Today marks the 19th anniversary of 9/11. Some of our staff have shared their experience on that day below, what it means to them, and how it has affected them moving forward.
I was just starting my freshman year of college at UT Austin. In true freshman form, I was running late to my morning class when I was summoned to the room of one of the girls living down the hallway in Littlefield Dormitory on UT’s campus. Several hallmates were already in the tiny dorm room watching the horrific scene of the first plane hitting the tower. We all numbly continued to stand together and watch as the second plane hit, as the Pentagon was struck, as the towers eventually collapsed, and as the last plane went down in a field in Pennsylvania. The word shock does not come close to describing the sentiment overwhelming that tiny room. No one had the words in their vocabulary to even process what was happening.

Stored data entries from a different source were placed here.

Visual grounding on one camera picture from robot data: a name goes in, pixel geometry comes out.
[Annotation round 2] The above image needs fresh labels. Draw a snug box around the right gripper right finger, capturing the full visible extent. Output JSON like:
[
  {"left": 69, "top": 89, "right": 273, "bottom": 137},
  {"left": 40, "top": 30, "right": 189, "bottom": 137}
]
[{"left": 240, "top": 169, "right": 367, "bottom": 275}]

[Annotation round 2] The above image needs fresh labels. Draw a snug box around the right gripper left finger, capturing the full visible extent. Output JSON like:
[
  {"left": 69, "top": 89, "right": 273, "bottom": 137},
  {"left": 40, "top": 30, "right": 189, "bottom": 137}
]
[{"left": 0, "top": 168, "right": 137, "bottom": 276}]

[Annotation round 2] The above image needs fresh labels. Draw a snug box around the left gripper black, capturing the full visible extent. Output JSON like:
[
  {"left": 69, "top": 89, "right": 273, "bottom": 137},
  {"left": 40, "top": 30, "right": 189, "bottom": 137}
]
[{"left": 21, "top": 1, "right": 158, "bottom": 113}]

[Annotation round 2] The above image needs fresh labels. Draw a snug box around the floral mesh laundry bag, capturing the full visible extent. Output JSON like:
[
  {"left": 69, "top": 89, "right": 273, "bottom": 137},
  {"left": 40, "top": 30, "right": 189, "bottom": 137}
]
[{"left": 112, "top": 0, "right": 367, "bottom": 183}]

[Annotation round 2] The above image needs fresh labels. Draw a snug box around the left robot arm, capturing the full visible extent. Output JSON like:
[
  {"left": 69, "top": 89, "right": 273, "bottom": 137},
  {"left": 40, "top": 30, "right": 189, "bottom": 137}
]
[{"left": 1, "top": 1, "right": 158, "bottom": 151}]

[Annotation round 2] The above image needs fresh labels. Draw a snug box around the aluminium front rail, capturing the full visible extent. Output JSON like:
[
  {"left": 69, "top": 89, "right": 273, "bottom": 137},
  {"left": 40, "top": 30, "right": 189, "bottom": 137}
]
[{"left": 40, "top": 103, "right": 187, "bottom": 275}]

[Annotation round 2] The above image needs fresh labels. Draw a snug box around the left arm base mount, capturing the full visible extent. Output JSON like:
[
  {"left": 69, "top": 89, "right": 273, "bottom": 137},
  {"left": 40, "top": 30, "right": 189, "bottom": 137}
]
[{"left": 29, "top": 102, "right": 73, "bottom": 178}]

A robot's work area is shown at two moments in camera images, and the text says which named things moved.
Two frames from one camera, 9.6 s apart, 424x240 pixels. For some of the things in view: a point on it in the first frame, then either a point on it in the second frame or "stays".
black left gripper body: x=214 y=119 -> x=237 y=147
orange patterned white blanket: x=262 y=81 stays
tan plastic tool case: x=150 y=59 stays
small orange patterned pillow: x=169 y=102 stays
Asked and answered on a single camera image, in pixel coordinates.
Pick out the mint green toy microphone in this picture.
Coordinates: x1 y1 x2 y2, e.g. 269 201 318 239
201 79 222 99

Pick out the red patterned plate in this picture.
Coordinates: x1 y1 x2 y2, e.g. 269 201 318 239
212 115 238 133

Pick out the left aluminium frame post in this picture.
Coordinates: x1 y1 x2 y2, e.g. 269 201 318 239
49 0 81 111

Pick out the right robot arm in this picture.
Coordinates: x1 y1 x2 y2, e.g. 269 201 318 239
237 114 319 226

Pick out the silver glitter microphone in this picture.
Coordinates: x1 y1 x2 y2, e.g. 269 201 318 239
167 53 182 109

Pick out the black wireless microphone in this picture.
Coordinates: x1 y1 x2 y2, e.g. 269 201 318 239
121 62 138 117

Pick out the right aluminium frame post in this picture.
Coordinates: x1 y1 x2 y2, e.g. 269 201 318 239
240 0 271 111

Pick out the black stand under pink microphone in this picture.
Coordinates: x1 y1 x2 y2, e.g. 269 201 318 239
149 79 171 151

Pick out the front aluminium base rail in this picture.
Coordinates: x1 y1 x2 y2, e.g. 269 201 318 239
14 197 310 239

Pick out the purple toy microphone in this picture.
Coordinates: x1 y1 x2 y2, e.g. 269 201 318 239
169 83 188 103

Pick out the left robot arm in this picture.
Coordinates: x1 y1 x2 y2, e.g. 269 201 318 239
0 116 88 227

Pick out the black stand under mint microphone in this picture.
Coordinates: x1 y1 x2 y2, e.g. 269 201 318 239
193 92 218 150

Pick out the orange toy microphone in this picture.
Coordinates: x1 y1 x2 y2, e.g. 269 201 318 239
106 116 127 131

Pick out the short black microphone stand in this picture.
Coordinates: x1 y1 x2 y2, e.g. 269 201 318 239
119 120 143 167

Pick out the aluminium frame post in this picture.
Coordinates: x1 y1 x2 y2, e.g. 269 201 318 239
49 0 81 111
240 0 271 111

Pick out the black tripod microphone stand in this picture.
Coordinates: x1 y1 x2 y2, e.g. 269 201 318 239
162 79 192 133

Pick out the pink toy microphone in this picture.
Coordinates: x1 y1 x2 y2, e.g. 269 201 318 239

Classes were cancelled and the day was heavy. I was heart-broken, scared, confused, and had no idea what to do next. I remember thinking, “we live in America. This is not supposed to happen in America.”
That day and what came after 9/11 was truly life changing for me. Watching Americans come together, mourn together, be angry together, and help each other out was an experience like none other. I will never take the freedoms I enjoy for granted. We are privileged to live in this country even on its worst day. It is something that my husband and I talk to our children about every chance we get. I will never forget September 11, 2001 and the thousands who lost their life that day and in the days and years that followed.
Tom Aldred
Going through 9/11 in England was a likely different experience compared to how most Americans went through that day. Instead of any early-morning wake up, the attacks took place in the afternoon, UK-time. I was home from college for the summer, ahead of my senior year. I was listening to the radio when the news of the first plane hitting the tower broke, and I watched the rest of the attacks on television as they unfolded. When my Mom returned home from work I told her what was happening and we watched in horror together. It’s easy to forget that in those first hours, it was not at all clear what was happening. It took hours and then days to truly comprehend what happened.
Around the dinner table that evening my family talked about nothing but the attacks. It was a wide-ranging conversation, touching on the horror of the day’s events, the likely international reaction, how the British government should stand with America, whether other European allies would act the same way, and even what could have prompted the terrorists to do what they had done. For anyone who lived through that day and the weeks that followed, those are the issues that dominated conversations. It is always helpful to remember that when we think back on those days, and especially the military and political response that followed. Those responses were formed in those early days and hours. And they were the justified responses of a nation attacked and its allies.
Russell Withers
I will never forget the morning of September 11, 2001. A sophomore at the University of Texas, I shared an apartment with two other guys. We each had our own bedrooms, connected to a common living area. Perhaps we’d had too much fun the night before, or maybe we thought it wasn’t important because we all had cell phones, but when the landline in our living room began ringing, nobody answered it. It rang, and rang, and rang, and rang. Annoyed to be the person who got out of bed to answer, I was rude when I finally did. The person on the other end was too excited to register my rudeness, but I still feel terrible about it to this day.
“Wake Travis up right now and turn on the news! We’re under attack!”
What are you talking about?
“Our parents work at the Pentagon! Wake him up right now!”
Travis’s sister was on the phone, trying to get a hold of her little brother. Their parents were both military and both worked at the Pentagon. While we all slept in on that Tuesday morning, towers one and two of the World Trade Center had already been hit within 20 minutes of each other and another plan had already crashed into the Pentagon half an hour later. Flight 93 was still in the air.
We turned on the news and watched that morning as the towers fell, as Flight 93 crashed, and as part of the Pentagon collapsed. The only good news that day came when Travis got word that his parents were safe. But nearly 3,000 who died were not so fortunate.
Nineteen years later, Travis and I have fallen out of touch, but every September 11, I think about him, his sister, their parents, and that ringing phone.